According to a slide released by NSA nemesis, hero Edward Snowden, and published by Dutch newspaper NRC Handelsblad, by mid-2012 the NSA had infected over 50,000 computer networks with malware, and estimated that by the end of 2013 as many as 85,000 ‘implants’ could be deployed.
Not content with simply snooping on just about everybody’s email, web habits, phone calls, VoIP, and IM chat, the Tailored Access Operations (TAO) department of the NSA took more active measures and deployed ‘Computer Network Exploitation (CNE)’ – known within the NSA as ‘implants’ – across many thousands of networks worldwide, with the aim of subverting routers firewalls, switches (and more) so that data transmitted to these devices would be routed to the NSA.
Very worrying is the fact that the installed malware, known as ‘sleepers’ can remain dormant and undetectable for years, turnable on and off at will by the NSA.
A good example of this kind of hacking was discovered by Belgian telecoms company Belgacom (whose customers include the European Commission, the European Council and the European Parliament) in September this year, when it was revealed that GHCQ had infected its system with malware after employees were lured to fake LinkedIn page.

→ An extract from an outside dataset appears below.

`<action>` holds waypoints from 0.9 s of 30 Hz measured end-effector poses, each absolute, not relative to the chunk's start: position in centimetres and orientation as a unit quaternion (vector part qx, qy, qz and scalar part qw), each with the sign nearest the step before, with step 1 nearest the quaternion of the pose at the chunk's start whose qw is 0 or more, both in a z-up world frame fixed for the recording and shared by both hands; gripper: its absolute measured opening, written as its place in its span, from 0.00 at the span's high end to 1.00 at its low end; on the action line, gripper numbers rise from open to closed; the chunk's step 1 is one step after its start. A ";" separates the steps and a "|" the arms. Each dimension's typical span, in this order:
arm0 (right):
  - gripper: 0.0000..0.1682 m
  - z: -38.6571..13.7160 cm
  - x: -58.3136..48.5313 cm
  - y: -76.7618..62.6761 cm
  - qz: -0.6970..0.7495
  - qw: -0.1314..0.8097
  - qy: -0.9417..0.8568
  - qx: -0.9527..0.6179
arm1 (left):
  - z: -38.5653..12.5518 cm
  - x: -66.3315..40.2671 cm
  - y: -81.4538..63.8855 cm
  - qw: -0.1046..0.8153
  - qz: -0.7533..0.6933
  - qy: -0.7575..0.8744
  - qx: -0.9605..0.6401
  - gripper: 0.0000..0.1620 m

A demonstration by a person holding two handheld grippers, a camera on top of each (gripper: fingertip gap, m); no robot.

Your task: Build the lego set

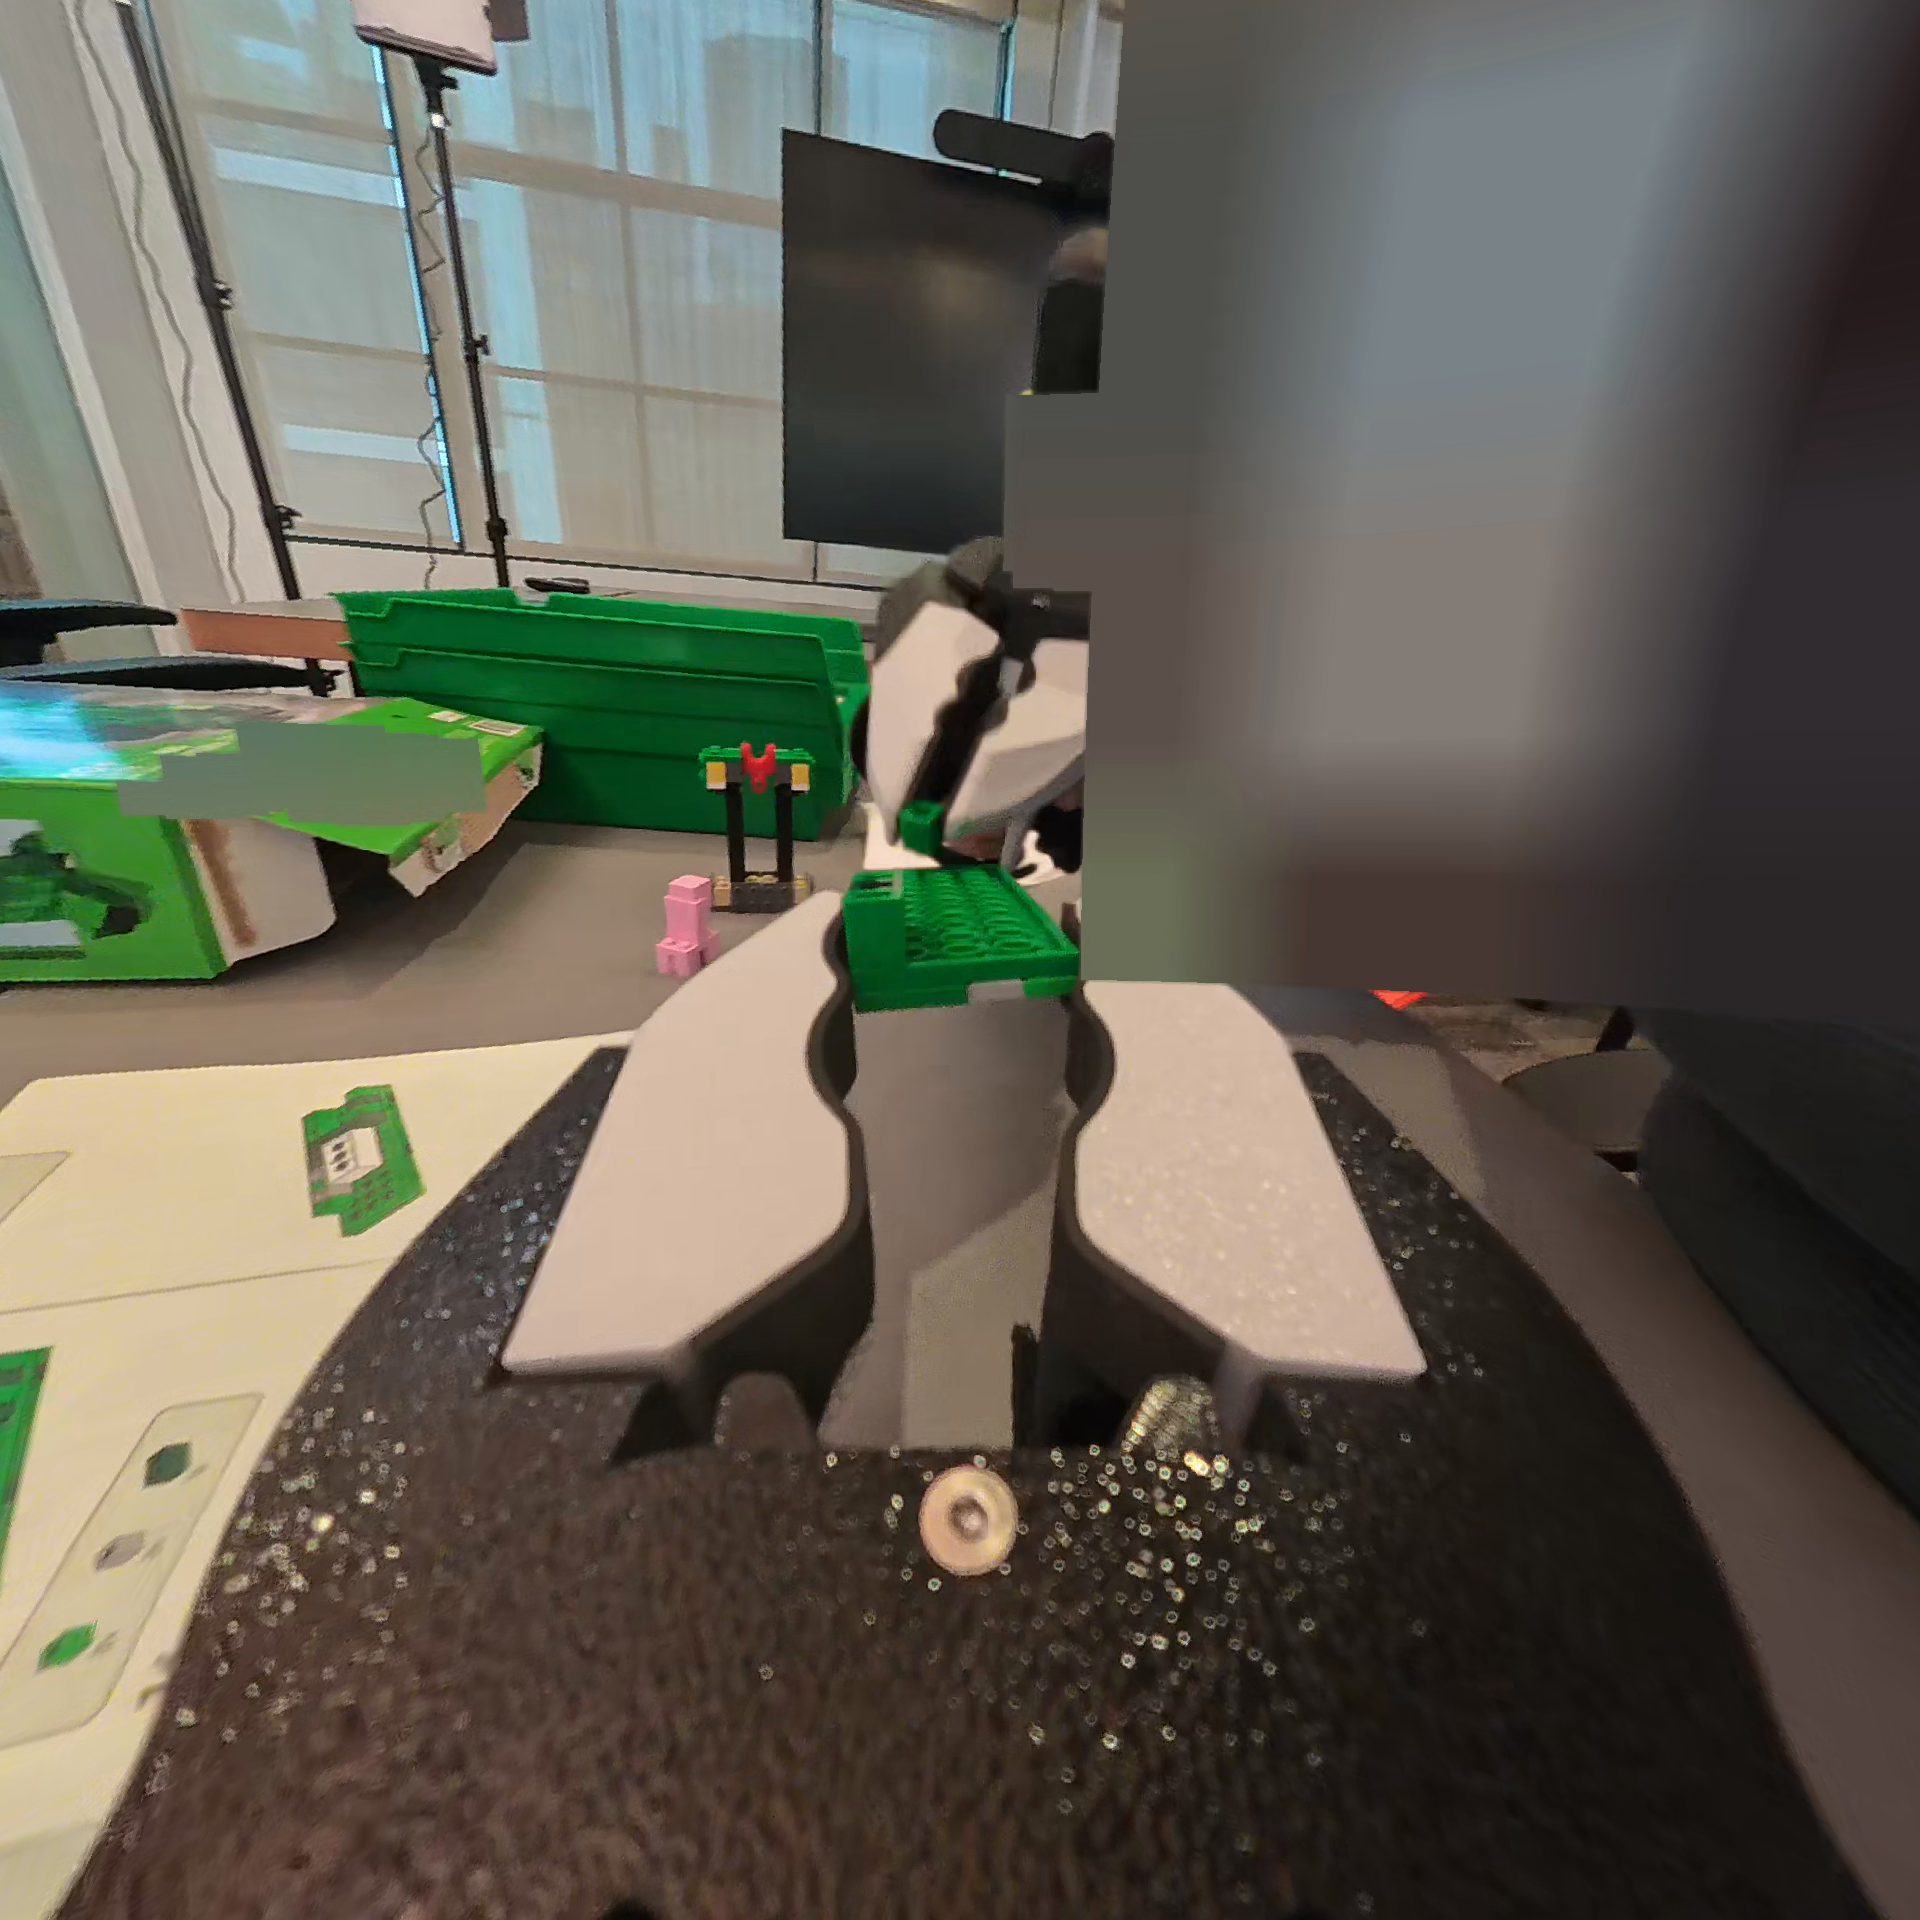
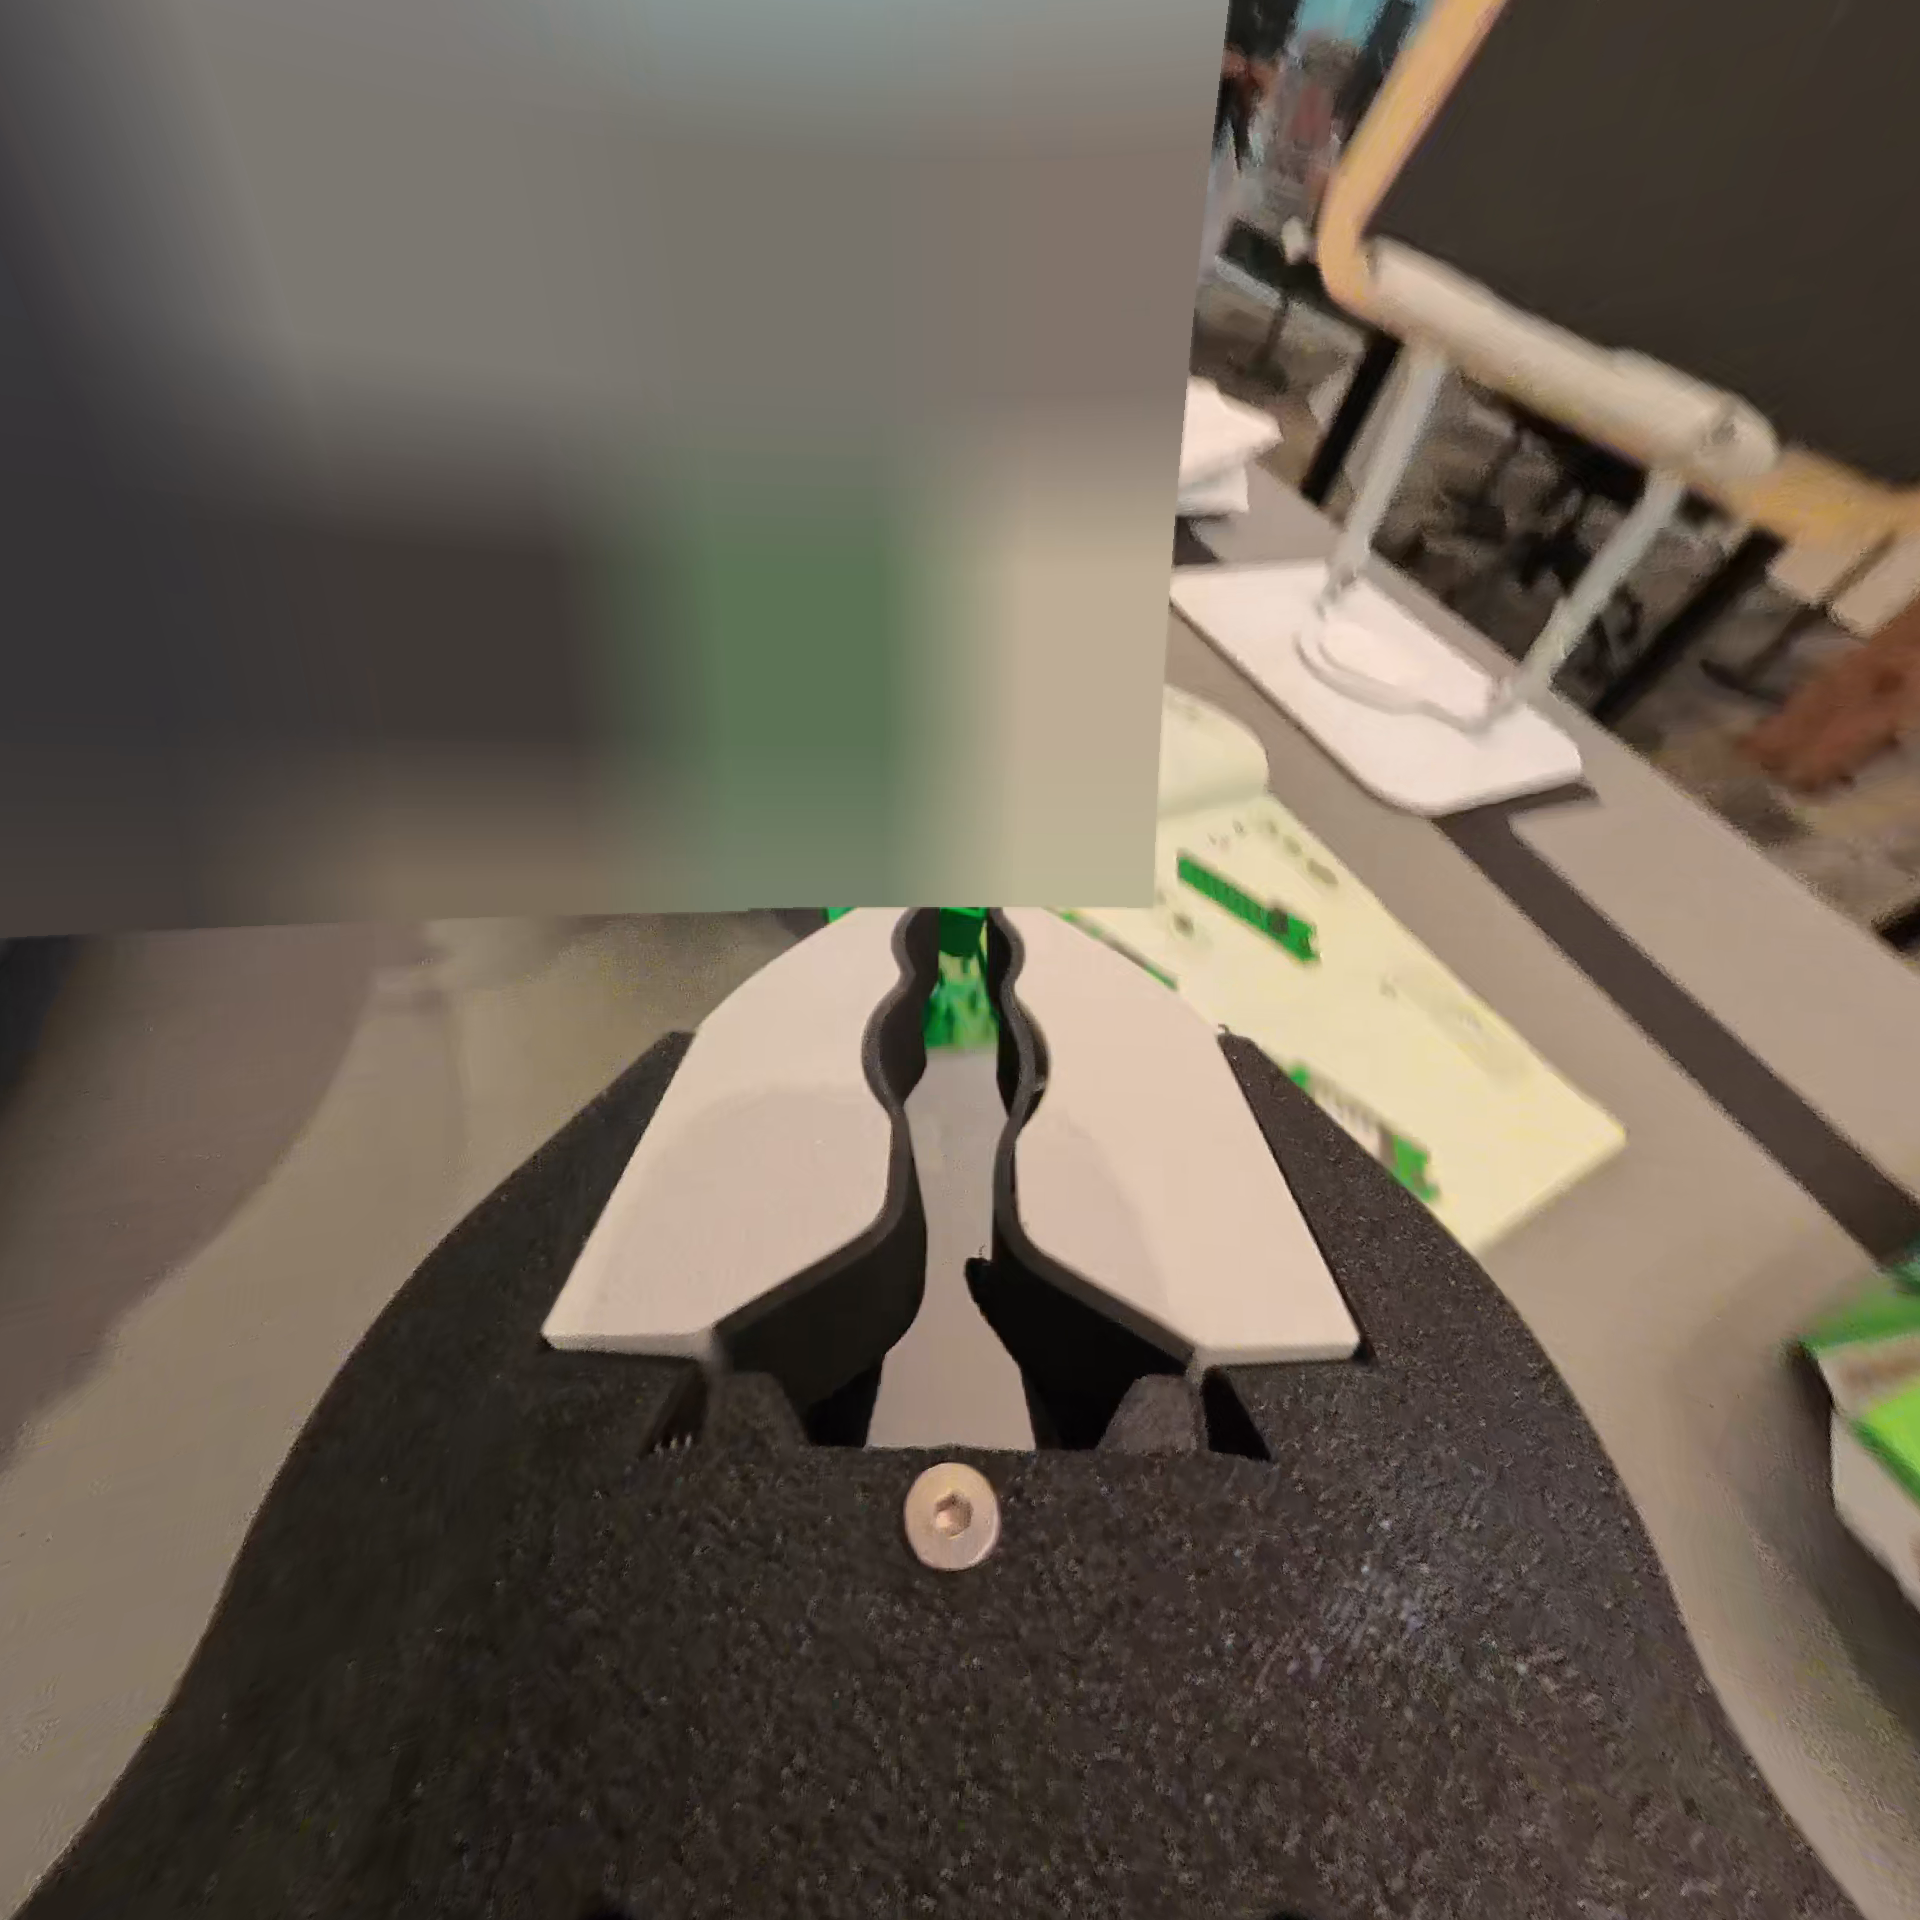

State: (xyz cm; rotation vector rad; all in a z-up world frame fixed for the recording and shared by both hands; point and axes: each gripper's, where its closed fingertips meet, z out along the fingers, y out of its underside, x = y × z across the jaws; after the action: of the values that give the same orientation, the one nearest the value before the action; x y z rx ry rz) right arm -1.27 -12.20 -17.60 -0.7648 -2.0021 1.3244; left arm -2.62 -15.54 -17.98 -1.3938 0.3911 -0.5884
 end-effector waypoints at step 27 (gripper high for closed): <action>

It should be remembered that it was less four years ago (the CNE program has been running since 2008) when in a highly hypocritical statement Hilary Clinton sharply criticised China for engaging in similar acts of cyber-espionage,
‘In an interconnected world, an attack on one nation’s networks can be an attack on all. Countries or individuals that engage in cyber attacks should face consequences and international condemnation. By reinforcing that message, we can create norms of behaviour among states and encourage respect for the global networked commons.’